> _Work to be completed_: Set down all of the entries precisely as they were written.

[Dataset records]
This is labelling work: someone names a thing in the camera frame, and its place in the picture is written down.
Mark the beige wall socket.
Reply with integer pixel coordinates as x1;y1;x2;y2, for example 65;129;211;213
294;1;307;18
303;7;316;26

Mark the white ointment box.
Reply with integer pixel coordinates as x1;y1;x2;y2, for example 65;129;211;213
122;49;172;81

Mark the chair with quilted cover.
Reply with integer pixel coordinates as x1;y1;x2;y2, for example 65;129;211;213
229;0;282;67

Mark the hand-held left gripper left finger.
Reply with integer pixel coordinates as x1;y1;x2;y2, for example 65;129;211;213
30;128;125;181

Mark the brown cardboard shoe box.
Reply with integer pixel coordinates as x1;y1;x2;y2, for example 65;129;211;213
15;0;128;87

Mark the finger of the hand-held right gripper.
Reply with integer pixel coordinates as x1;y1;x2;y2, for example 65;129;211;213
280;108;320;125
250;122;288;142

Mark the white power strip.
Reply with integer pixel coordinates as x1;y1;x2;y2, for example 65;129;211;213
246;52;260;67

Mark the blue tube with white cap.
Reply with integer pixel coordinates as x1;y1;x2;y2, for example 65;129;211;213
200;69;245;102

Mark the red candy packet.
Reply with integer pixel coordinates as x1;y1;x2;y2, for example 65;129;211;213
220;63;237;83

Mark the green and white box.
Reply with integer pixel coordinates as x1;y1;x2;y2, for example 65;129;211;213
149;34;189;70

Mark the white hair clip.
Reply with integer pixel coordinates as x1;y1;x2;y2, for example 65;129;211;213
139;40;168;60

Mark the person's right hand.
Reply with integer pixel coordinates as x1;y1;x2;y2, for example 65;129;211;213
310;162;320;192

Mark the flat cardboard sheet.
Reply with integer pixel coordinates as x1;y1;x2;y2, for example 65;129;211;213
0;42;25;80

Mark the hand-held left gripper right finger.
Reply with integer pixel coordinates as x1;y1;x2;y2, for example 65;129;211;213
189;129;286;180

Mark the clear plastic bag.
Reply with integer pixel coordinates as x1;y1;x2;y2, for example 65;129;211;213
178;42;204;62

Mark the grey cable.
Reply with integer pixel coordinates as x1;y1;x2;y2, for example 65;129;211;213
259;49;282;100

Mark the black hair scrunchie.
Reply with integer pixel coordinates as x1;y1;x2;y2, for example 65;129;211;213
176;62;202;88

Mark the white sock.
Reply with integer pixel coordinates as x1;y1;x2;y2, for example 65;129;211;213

> _Written solution_:
This is labelling work: someone names a thing in the camera frame, and its place in the picture is written down.
Mark the beige wall socket.
Reply with integer pixel coordinates as x1;y1;x2;y2, for example 65;129;211;213
294;1;307;18
303;7;316;26

Mark the white ointment box.
Reply with integer pixel coordinates as x1;y1;x2;y2, for example 65;129;211;213
122;49;172;81

Mark the chair with quilted cover.
Reply with integer pixel coordinates as x1;y1;x2;y2, for example 65;129;211;213
229;0;282;67

Mark the hand-held left gripper left finger.
Reply with integer pixel coordinates as x1;y1;x2;y2, for example 65;129;211;213
30;128;125;181

Mark the brown cardboard shoe box.
Reply with integer pixel coordinates as x1;y1;x2;y2, for example 65;129;211;213
15;0;128;87

Mark the finger of the hand-held right gripper.
Reply with integer pixel coordinates as x1;y1;x2;y2, for example 65;129;211;213
280;108;320;125
250;122;288;142

Mark the white power strip.
Reply with integer pixel coordinates as x1;y1;x2;y2, for example 65;129;211;213
246;52;260;67

Mark the blue tube with white cap.
Reply with integer pixel coordinates as x1;y1;x2;y2, for example 65;129;211;213
200;69;245;102

Mark the red candy packet.
Reply with integer pixel coordinates as x1;y1;x2;y2, for example 65;129;211;213
220;63;237;83

Mark the green and white box.
Reply with integer pixel coordinates as x1;y1;x2;y2, for example 65;129;211;213
149;34;189;70

Mark the white hair clip.
Reply with integer pixel coordinates as x1;y1;x2;y2, for example 65;129;211;213
139;40;168;60

Mark the person's right hand.
Reply with integer pixel coordinates as x1;y1;x2;y2, for example 65;129;211;213
310;162;320;192

Mark the flat cardboard sheet.
Reply with integer pixel coordinates as x1;y1;x2;y2, for example 65;129;211;213
0;42;25;80

Mark the hand-held left gripper right finger.
Reply with integer pixel coordinates as x1;y1;x2;y2, for example 65;129;211;213
189;129;286;180

Mark the clear plastic bag.
Reply with integer pixel coordinates as x1;y1;x2;y2, for example 65;129;211;213
178;42;204;62

Mark the grey cable.
Reply with integer pixel coordinates as x1;y1;x2;y2, for example 65;129;211;213
259;49;282;100

Mark the black hair scrunchie.
Reply with integer pixel coordinates as x1;y1;x2;y2, for example 65;129;211;213
176;62;202;88

Mark the white sock.
Reply with integer pixel coordinates as x1;y1;x2;y2, for example 65;129;211;213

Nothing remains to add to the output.